WHAT YOU HAVE TO DO: In the material below, find the line containing "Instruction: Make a" and the line containing "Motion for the", then reproduce exactly both of them and every line between, and nothing else.

Start of GIVEN INFORMATION

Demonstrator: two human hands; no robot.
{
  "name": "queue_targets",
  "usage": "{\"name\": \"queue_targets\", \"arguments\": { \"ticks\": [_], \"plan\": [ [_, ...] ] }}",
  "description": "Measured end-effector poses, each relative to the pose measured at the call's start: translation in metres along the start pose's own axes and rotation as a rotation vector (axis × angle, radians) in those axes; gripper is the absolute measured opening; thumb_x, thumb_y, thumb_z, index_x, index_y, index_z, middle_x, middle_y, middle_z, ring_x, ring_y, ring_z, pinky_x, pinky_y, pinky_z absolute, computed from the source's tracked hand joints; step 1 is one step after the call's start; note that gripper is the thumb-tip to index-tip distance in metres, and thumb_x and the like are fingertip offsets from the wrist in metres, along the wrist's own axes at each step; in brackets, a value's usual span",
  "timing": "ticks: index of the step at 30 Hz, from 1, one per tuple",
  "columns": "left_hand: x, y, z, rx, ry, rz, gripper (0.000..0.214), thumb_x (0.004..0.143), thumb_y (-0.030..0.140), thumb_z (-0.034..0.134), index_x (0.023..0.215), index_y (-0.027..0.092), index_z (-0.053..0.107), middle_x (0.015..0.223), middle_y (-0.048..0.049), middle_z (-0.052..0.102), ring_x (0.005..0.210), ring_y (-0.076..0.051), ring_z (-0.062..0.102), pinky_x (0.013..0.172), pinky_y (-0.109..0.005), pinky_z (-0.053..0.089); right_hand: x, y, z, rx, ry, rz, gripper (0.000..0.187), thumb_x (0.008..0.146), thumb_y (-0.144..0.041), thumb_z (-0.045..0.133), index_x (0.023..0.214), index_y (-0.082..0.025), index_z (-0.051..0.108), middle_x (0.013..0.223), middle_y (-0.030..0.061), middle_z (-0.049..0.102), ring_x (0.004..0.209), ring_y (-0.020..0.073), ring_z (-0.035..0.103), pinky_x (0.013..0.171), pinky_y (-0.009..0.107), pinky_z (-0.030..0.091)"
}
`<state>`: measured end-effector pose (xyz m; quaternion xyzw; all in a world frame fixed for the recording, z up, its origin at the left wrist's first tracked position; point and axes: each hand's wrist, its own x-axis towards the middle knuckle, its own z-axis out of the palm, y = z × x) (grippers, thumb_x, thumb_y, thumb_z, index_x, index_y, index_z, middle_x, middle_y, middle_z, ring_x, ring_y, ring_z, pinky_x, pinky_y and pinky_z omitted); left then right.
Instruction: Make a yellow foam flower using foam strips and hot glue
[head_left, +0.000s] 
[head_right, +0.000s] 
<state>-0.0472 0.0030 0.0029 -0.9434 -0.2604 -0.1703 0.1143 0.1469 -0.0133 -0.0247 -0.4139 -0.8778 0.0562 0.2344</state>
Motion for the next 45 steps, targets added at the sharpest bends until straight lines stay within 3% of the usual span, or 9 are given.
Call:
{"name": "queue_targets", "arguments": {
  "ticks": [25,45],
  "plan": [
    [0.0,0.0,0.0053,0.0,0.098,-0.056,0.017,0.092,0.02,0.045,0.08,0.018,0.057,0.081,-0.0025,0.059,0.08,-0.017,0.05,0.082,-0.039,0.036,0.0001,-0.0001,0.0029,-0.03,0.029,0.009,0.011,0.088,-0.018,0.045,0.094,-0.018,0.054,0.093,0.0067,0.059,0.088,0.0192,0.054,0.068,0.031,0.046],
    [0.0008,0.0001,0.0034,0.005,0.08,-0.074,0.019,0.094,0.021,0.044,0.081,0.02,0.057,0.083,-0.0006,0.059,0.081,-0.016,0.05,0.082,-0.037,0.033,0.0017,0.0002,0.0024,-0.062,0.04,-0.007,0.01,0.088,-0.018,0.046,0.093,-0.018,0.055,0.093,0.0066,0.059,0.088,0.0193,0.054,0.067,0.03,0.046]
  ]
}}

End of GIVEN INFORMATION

OUTPUT OF THE TASK:
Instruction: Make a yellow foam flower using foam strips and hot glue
[head_left, +0.000s] 
[head_right, +0.000s] 
<state>-0.0472 0.0030 0.0029 -0.9434 -0.2604 -0.1703 0.1143 0.1469 -0.0133 -0.0247 -0.4139 -0.8778 0.0562 0.2344</state>
Motion for the next 45 steps, targets added at the sharpest bends until straight lines stay within 3% of the usual span, or 9 are given.

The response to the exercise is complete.